# Calculating avg. publication count

Classifying which editors are normal, questionable, and suspicious requires us knowing the average number of papers an editor publishes in his or her journal in the 10-year window (or as long as someone keeps publishing, whichever is shorter) before and after he or she becomes and editor.

In [1]:
import pandas as pd

## Load data

In [23]:
%%time
editor_career = pd.read_csv('../data/EditorCareerDiscipline.csv',
            sep='\t', memory_map=True,
            usecols=['NewAuthorId', 'Yfp', 'Ylp', 'Parent'],
            dtype={'NewAuthorId':int, 'Yfp':int, 'Ylp':int, 'Parent':int})

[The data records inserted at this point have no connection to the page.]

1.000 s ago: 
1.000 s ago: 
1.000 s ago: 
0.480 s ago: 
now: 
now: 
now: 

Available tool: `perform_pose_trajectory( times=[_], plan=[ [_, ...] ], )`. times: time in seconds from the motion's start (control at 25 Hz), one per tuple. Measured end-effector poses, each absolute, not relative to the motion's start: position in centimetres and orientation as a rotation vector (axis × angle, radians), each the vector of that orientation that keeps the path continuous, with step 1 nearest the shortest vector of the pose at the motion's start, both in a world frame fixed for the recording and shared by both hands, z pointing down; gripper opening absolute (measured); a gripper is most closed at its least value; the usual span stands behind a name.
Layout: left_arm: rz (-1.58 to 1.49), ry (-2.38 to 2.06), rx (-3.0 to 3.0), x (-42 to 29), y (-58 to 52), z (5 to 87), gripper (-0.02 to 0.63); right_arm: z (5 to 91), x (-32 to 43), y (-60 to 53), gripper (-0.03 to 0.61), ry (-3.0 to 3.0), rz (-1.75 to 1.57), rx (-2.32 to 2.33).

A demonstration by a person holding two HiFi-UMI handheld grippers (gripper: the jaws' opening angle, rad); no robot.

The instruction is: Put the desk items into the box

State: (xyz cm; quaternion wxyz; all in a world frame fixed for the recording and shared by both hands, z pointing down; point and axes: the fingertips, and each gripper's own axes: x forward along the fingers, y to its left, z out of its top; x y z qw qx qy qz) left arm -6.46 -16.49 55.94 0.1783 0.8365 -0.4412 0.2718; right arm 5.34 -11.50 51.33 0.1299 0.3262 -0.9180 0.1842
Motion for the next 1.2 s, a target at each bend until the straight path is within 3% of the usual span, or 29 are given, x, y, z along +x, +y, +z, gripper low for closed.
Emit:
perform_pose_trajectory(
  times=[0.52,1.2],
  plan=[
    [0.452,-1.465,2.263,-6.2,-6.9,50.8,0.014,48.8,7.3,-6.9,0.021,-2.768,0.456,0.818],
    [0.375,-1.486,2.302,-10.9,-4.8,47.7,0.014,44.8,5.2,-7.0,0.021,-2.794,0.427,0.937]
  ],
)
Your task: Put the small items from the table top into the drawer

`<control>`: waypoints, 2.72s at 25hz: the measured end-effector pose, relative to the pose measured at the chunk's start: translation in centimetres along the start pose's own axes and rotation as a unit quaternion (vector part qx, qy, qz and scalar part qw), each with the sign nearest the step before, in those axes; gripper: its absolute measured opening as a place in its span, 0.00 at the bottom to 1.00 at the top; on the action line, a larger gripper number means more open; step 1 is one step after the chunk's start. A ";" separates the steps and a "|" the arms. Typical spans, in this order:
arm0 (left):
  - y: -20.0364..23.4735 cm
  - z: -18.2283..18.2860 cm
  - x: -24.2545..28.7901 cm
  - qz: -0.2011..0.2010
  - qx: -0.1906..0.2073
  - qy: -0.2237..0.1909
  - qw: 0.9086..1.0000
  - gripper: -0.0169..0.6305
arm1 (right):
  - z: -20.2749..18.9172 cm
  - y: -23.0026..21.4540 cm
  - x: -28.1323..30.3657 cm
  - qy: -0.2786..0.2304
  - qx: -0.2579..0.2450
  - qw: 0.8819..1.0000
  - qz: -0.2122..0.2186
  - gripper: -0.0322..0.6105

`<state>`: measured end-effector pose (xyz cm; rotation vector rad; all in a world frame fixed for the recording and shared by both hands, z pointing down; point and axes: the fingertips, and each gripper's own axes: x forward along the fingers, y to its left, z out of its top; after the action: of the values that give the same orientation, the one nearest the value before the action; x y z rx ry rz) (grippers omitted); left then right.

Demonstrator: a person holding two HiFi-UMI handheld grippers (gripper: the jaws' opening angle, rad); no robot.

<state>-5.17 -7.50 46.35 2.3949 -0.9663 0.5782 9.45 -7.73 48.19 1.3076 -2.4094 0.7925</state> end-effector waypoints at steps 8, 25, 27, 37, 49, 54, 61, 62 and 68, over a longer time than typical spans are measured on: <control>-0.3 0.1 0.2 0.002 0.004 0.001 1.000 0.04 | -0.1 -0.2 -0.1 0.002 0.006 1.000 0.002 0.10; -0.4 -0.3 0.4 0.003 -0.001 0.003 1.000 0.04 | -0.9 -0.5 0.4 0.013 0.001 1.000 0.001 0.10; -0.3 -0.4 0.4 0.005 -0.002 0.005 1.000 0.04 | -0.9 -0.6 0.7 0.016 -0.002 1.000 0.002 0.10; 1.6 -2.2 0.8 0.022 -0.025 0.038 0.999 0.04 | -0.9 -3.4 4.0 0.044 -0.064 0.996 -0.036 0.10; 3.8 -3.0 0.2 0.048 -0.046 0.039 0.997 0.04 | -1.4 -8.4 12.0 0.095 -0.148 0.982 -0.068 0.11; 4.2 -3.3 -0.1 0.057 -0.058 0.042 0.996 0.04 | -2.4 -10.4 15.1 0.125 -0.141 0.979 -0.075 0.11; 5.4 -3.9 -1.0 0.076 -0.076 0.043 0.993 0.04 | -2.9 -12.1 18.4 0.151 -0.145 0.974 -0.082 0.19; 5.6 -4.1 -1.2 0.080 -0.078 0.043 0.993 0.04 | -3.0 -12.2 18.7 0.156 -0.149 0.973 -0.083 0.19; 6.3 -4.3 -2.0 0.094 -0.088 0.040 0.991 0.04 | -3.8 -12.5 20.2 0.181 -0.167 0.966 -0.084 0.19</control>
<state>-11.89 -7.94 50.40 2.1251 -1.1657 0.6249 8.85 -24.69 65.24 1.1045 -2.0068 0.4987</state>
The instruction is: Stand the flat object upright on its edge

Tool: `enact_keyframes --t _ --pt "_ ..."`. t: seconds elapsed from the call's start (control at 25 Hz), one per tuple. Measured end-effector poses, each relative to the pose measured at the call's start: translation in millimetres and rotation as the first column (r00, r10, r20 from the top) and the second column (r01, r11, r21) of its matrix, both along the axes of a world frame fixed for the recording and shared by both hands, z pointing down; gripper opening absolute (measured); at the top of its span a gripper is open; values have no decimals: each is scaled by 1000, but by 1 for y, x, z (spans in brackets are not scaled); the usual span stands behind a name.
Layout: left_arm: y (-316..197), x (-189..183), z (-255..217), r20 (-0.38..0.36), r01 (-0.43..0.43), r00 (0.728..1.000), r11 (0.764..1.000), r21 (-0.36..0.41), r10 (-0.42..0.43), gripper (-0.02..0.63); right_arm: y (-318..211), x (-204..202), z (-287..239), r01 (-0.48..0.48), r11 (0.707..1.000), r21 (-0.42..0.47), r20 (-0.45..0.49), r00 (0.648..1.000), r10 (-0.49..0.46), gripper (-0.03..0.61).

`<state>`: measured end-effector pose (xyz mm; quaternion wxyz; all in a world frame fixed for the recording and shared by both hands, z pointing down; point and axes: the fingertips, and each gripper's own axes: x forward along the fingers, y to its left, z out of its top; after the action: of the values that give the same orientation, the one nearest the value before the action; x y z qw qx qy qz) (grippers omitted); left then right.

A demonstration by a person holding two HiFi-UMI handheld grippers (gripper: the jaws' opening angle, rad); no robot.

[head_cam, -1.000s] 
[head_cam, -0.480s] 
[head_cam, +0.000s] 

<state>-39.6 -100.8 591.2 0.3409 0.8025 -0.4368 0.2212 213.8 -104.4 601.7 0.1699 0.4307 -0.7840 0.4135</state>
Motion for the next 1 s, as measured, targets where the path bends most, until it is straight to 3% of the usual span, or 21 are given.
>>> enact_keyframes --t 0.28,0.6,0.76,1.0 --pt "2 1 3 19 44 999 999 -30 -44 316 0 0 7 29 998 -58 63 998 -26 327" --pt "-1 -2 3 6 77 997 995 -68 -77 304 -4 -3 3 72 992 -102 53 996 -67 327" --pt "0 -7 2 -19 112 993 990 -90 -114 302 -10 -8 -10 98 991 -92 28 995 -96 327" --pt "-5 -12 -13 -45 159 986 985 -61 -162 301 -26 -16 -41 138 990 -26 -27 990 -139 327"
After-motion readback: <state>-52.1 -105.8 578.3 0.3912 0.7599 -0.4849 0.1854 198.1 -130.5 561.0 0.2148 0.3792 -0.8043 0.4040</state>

CPU times: user 1.71 ms, sys: 0 ns, total: 1.71 ms
Wall time: 1.76 ms


In [24]:
editors = pd.read_csv("../data/SampleEditors.csv", sep='\t',
                      dtype={'issn':str,'NewAuthorId':int,'start_year':int,'end_year':int})
editors = editors[editors.start_year < 2009]
editors.shape

(6, 4)

In [25]:
papers = pd.read_csv('../data/EditorPapers.csv',sep='\t',
                    dtype={'NewAuthorId':int,'PaperId':int,'Year':int,'JournalId':int})
papers.shape, papers.NewAuthorId.nunique()

((817, 4), 6)

In [26]:
elsevier_journals = pd.read_csv('../data/ElsevierJournals.csv', sep='\t',
                               usecols=['JournalId','issn'], dtype={'JournalId':int, 'issn':str})
assert(elsevier_journals.issn.apply(lambda x: len(x)==8).all())
elsevier_journals.shape

(1817, 2)

In [21]:
%%time
editorials = pd.read_csv('../data/Editorials.csv', sep='\t', dtype={'PaperId':int,'Editorial':int})
assert((editorials.Editorial == 1).all())
print(editorials.shape)

(13302, 2)
CPU times: user 5.52 ms, sys: 93 µs, total: 5.61 ms
Wall time: 24 ms


## Exclude editorials

In [27]:
papers = papers[~papers.PaperId.isin(editorials.PaperId)]
print(papers.shape)

(817, 4)


## 10-year window before and after $\text{year}_0$

10-year or as long as one keeps publishing, whicher is shorter.

In [28]:
%%time
editors = editors.merge(editor_career, on='NewAuthorId')
print(editors.shape)

(6, 7)
CPU times: user 2.28 ms, sys: 0 ns, total: 2.28 ms
Wall time: 2.3 ms


In [29]:
editors = editors.assign(year0 = editors.start_year-1)
editors = editors.assign(left = editors.year0-9)
editors = editors.assign(right = editors.year0+10)

In [30]:
editors = editors.assign(left = editors.apply(lambda row: max(row.left, row.Yfp), axis=1))
editors = editors.assign(right = editors.apply(lambda row: min(row.right, row.Ylp), axis=1))

## Paper count

In [31]:
%%time
edi_papers = editors.merge(papers, on='NewAuthorId')
print(edi_papers.shape)

edi_papers = edi_papers[ (edi_papers.Year >= edi_papers.left) & (edi_papers.Year <= edi_papers.right) ]
print(edi_papers.shape)

(817, 13)
(511, 13)
CPU times: user 3.66 ms, sys: 0 ns, total: 3.66 ms
Wall time: 3.69 ms


In [32]:
edi_papers = edi_papers.merge(elsevier_journals, on=['JournalId','issn'])
print(edi_papers.shape)

(0, 13)


In [33]:
edi_papers = edi_papers.assign(before = edi_papers.Year <= edi_papers.year0)

In [34]:
before = edi_papers[edi_papers.before == True].groupby(
    ['NewAuthorId','issn','year0','left','right','before']).PaperId.nunique().reset_index().drop('before',axis=1)
after = edi_papers[edi_papers.before == False].groupby(
    ['NewAuthorId','issn','year0','left','right','before']).PaperId.nunique().reset_index().drop('before',axis=1)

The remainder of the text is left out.